- **Exercise**:
Search the data for "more". Return each matching line.

- **Records for the task**:
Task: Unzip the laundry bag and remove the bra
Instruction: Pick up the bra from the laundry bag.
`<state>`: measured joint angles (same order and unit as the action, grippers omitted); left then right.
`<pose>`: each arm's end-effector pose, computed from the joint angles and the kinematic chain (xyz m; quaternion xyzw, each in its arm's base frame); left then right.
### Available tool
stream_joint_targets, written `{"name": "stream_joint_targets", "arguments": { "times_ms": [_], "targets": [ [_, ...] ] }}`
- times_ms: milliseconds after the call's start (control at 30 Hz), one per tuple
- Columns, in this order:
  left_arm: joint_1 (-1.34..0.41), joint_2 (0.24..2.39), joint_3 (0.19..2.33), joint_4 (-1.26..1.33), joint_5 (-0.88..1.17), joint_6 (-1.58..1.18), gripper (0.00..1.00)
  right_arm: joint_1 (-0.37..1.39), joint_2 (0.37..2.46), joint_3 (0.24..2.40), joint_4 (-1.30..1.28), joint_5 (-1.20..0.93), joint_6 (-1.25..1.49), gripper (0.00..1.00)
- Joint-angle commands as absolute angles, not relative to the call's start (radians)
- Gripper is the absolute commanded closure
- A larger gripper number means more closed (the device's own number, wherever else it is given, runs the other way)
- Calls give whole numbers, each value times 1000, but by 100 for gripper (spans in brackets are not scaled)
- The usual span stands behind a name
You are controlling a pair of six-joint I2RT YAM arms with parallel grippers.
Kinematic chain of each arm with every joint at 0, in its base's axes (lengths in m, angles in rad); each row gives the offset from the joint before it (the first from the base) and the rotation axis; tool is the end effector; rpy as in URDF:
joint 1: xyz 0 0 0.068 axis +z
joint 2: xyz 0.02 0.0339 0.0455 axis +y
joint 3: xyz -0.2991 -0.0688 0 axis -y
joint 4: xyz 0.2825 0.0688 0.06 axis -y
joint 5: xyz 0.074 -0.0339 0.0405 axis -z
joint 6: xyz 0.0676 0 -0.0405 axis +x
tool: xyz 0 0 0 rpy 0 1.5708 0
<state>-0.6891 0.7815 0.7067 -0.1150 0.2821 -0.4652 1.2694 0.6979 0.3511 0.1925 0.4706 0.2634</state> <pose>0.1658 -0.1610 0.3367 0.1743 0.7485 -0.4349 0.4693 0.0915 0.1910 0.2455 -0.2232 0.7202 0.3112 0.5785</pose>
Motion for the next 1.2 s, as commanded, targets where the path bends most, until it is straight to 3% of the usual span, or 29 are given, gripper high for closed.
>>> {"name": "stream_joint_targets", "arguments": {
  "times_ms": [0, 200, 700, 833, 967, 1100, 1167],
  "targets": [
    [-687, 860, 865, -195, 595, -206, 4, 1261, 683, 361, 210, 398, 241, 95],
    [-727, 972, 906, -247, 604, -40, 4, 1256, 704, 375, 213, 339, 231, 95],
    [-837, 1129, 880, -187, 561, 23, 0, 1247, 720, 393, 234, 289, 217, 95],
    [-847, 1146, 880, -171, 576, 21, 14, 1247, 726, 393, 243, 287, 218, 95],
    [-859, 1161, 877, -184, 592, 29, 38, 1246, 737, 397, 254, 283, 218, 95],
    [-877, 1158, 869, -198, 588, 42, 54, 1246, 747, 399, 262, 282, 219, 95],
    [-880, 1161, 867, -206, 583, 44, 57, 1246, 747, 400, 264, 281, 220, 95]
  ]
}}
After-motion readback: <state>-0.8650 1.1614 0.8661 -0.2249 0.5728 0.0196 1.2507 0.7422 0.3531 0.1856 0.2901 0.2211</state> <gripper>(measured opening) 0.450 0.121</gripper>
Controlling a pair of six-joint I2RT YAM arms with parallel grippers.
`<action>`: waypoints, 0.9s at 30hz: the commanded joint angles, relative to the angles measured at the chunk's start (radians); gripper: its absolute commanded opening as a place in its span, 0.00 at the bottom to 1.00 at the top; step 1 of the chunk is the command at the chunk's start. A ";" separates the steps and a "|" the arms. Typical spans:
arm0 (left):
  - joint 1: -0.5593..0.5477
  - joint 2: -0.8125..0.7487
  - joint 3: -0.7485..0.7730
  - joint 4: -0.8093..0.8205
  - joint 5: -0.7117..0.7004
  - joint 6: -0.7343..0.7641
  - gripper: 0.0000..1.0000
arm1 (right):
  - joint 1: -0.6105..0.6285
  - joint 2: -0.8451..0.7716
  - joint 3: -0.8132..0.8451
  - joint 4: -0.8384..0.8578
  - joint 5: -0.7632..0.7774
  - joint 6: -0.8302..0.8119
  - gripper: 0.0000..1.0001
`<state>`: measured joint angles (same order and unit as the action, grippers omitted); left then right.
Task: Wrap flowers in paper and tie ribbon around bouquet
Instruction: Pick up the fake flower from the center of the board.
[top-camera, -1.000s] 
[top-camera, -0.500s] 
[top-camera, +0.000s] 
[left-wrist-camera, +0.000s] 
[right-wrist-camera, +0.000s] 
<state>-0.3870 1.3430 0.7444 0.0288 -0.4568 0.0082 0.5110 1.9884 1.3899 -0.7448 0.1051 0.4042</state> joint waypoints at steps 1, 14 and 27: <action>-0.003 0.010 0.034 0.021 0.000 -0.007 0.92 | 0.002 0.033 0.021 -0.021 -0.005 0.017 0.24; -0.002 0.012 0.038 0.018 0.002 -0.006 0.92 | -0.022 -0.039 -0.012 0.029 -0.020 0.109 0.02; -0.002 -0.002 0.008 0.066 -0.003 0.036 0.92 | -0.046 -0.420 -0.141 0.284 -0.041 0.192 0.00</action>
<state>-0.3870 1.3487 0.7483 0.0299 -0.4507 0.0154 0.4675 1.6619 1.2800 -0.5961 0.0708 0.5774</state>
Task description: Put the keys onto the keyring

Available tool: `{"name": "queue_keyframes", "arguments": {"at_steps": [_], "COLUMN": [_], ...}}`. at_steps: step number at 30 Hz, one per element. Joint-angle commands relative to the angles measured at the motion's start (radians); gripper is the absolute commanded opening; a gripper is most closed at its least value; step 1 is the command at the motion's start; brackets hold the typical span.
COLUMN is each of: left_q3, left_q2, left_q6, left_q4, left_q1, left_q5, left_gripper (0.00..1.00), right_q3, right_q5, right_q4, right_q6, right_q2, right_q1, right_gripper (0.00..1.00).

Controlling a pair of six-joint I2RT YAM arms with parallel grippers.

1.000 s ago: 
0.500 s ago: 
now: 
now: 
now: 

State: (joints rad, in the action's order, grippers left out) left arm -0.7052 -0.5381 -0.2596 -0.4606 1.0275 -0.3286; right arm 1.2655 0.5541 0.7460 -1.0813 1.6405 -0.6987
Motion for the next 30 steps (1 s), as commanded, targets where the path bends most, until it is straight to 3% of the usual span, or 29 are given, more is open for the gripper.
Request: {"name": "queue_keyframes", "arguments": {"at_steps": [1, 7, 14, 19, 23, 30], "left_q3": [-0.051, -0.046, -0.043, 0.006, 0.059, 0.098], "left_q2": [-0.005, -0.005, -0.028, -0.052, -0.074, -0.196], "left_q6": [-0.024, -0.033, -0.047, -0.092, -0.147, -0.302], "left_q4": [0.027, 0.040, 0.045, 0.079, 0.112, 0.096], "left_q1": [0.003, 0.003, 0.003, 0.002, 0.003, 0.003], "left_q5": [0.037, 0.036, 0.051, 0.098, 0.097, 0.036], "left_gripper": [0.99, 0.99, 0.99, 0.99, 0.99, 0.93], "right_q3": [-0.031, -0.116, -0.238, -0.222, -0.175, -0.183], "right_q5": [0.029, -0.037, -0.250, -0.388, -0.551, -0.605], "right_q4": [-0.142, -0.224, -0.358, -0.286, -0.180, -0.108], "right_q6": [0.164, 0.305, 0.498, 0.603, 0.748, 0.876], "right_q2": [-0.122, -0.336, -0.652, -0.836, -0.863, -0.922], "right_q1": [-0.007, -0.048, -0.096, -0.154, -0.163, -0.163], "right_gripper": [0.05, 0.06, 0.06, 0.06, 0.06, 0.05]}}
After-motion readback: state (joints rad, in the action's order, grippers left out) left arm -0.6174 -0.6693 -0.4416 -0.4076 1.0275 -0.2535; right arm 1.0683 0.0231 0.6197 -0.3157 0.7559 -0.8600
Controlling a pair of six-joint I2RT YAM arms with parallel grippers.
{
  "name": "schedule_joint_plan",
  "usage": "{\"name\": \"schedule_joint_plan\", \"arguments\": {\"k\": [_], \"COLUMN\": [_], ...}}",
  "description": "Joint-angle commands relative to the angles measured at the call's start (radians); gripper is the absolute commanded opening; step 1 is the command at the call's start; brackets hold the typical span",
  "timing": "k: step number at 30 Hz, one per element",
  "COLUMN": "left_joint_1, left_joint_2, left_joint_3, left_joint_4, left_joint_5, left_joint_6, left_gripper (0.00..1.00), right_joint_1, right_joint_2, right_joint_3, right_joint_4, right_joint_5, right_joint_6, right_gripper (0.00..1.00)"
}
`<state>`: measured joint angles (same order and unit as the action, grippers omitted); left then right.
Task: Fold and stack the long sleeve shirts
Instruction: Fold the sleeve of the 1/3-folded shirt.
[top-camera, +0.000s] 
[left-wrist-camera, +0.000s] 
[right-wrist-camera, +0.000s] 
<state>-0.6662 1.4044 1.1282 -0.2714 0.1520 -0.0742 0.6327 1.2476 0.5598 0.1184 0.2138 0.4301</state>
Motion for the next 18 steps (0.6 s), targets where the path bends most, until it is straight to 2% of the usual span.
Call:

- **Reply**:
- A larger gripper number means more closed (the device's own number, wherever else it is given, runs the other way)
Motion for the next 30 steps (1 s), as commanded, targets where the path bends most, until it is straight to 3% of the usual span, or 29 are given, more is open for the gripper.

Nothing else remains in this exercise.